BAPTISTA BASTOS* - PORTUGAL DIGITAL
Não há qualquer razão, se não a razão do mais forte, para excluir outras hipóteses de solução dos nossos problemas.
As eleições legalizam, não legitimam. A frase pertence aos manuais mais elementares da democracia. Significa que os eleitos estão limitados, nas suas decisões, por factores de ordem moral e ética. Sabemos que poucas vezes, ou nenhumas, esses factores se impuseram aos interesses, claros ou ocultos do poder e de quem do poder está atrás.
O Orçamento Geral do Estado, apresentado pela coligação PSD-CDS, obedece a essas normas aleijadas. Os senhores que o moldaram não demonstram grande sensibilidade social. E os "comentadores" que, nas televisões, sobre o documento se debruçaram, nada disseram que contrariasse as teses oficiais.
A água chilra com que esses comentários são borrifados não adiantam nem atrasam, porque nenhum comentador, nem um, ultrapassou o risco do senso comum. E o senso comum reside numa massa emocional que, somente, aborda o problema pela rama.
É uma vergonha ler-se o que se lê. Em comparação com a Imprensa estrangeira, onde as análises recusam o superficial, exactamente porque são análises, a artigalhada dos nossos articulistas não passa de isso mesmo: artigalhada.
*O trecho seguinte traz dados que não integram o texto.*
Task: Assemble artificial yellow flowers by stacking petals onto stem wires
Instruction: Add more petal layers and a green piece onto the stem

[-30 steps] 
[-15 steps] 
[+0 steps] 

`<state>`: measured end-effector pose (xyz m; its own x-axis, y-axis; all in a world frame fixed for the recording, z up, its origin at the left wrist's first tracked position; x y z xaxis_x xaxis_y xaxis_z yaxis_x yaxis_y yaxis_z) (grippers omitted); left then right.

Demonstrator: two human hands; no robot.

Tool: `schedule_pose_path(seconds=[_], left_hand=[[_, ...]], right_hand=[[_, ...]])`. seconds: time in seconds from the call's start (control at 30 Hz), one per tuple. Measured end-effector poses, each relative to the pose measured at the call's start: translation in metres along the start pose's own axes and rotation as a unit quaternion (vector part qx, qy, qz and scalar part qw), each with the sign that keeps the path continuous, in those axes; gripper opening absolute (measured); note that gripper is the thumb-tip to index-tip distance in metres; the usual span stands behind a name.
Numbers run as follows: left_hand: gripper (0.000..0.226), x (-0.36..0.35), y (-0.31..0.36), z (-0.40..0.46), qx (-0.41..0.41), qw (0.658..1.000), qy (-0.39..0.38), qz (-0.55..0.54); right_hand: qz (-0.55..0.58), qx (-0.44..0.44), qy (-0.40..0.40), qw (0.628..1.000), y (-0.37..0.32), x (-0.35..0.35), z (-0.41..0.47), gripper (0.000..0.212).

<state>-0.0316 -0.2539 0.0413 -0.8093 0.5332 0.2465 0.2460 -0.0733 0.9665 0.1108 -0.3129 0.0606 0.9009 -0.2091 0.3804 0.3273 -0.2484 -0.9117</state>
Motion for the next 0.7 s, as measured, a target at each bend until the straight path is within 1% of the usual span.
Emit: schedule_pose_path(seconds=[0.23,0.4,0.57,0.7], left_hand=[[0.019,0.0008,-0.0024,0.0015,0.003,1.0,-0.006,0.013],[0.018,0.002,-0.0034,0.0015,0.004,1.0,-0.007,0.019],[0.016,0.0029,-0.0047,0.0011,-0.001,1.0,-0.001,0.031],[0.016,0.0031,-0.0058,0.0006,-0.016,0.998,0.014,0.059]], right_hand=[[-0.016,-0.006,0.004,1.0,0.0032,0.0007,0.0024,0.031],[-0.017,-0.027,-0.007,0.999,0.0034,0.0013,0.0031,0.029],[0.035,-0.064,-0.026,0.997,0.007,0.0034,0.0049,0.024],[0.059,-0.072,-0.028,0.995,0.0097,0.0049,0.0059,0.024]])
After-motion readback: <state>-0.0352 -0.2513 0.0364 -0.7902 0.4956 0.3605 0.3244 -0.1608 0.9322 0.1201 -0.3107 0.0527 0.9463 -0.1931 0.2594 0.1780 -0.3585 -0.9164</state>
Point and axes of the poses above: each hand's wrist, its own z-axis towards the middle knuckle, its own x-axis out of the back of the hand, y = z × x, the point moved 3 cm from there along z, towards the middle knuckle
Ninguém arrisca dizer que estes senhores que nos governam são mandatários de grupos económicos e ideológicos que não só negligenciam os aspectos sociais dos povos como subestimam o carácter político dos Estados.
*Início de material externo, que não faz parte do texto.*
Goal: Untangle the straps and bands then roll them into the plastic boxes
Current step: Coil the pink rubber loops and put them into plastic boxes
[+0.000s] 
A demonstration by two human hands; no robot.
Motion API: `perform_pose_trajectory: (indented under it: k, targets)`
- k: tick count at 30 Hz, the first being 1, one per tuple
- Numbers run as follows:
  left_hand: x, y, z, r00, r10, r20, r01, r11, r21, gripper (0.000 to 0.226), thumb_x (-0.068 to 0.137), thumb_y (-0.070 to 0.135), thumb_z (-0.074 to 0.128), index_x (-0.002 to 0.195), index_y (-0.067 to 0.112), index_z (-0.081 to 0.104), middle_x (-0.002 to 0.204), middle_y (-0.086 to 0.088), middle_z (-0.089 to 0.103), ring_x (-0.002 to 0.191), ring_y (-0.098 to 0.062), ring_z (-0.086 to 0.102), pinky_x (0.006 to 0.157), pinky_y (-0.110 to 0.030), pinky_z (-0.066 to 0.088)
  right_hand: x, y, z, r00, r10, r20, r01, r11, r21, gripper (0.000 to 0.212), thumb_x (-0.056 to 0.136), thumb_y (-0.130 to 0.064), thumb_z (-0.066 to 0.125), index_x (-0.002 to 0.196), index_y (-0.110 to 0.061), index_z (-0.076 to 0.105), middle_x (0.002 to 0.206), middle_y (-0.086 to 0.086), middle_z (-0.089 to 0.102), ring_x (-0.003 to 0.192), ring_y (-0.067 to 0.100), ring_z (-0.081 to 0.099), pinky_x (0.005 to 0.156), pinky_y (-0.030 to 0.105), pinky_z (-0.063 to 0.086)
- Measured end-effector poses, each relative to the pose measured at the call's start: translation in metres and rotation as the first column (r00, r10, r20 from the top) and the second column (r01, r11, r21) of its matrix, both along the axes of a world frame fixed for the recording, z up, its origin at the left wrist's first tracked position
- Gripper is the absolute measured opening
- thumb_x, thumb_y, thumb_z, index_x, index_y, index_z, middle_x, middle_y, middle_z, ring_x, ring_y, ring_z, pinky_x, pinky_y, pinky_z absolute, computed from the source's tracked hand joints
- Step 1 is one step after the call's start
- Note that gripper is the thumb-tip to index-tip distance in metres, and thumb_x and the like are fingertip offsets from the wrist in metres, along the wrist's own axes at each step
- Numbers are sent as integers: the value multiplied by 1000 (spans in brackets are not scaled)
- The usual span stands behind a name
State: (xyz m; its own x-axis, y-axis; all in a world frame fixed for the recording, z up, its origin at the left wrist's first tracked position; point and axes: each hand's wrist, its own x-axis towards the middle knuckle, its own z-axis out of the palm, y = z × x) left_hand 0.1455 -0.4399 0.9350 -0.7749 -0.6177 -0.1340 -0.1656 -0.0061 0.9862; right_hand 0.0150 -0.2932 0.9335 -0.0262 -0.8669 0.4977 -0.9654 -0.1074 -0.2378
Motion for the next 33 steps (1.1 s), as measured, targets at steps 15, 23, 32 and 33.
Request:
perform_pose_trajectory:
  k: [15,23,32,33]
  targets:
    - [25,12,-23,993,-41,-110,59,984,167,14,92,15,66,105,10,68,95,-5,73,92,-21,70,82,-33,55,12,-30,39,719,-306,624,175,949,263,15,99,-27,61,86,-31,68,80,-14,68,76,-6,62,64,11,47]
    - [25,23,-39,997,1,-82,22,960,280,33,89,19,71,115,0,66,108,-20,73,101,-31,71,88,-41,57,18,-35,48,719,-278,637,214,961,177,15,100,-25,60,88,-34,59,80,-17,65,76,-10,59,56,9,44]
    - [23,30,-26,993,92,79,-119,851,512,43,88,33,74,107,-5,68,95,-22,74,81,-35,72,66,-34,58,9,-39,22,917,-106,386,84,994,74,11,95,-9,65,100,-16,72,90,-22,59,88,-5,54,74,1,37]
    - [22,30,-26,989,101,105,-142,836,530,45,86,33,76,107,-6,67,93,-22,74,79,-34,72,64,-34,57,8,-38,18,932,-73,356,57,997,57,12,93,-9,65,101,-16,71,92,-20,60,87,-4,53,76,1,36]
Quando Pedro Passos Coelho e seus ministros (como outros Governos anteriores) declaram, impantes, que estão a defender os interesses nacionais, tudo nos leva a desconfiar. No caso português raríssimas vezes fomos donos do nosso destino; e, em certos momentos da História, não passámos de meros protectorados. Até culturalmente falando. Desenvencilharmo-nos dessas influências foi um combate permanentemente contrariado por aqueles que, no interior da nossa terra, sempre foram partidários e defensores dos "outros."
Todos sabemos, ou deveríamos saber, que as inter-relações entre política e economia e finança atingiram tal nível que a sua desincorporação é praticamente inútil por impossível. Os Governos, logo assim que chegam ao poder são confrontados com evidências inesperadas. E inesperadas por impreparação política, ideológica e filosófica dos seus elementos. O Executivo Passos Coelho não fugiu à regra. E agravou-a pela tineta absurda de ir buscar "sábios" e tecnocratas em vez de políticos com estofo de estadistas. O resultado está à vista.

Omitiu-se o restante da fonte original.